**The task:**
Go over the material below and report every line that contains the word "finger".
======== Data under study ========
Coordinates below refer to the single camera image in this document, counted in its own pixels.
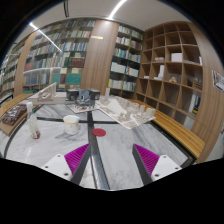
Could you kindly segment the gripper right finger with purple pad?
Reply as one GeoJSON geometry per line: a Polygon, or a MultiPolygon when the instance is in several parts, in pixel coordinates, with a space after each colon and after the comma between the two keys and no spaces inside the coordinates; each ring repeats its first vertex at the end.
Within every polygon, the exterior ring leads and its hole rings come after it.
{"type": "Polygon", "coordinates": [[[159,156],[137,144],[133,145],[132,154],[144,185],[181,170],[168,155],[159,156]]]}

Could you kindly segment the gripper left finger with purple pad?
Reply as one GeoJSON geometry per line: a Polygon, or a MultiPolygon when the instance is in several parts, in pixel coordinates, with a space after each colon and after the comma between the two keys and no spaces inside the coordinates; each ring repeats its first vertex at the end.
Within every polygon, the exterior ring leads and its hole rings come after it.
{"type": "Polygon", "coordinates": [[[57,154],[42,169],[79,185],[89,160],[91,144],[87,143],[66,155],[57,154]]]}
========
**Output:**
Could you kindly segment the gripper right finger with purple pad?
Could you kindly segment the gripper left finger with purple pad?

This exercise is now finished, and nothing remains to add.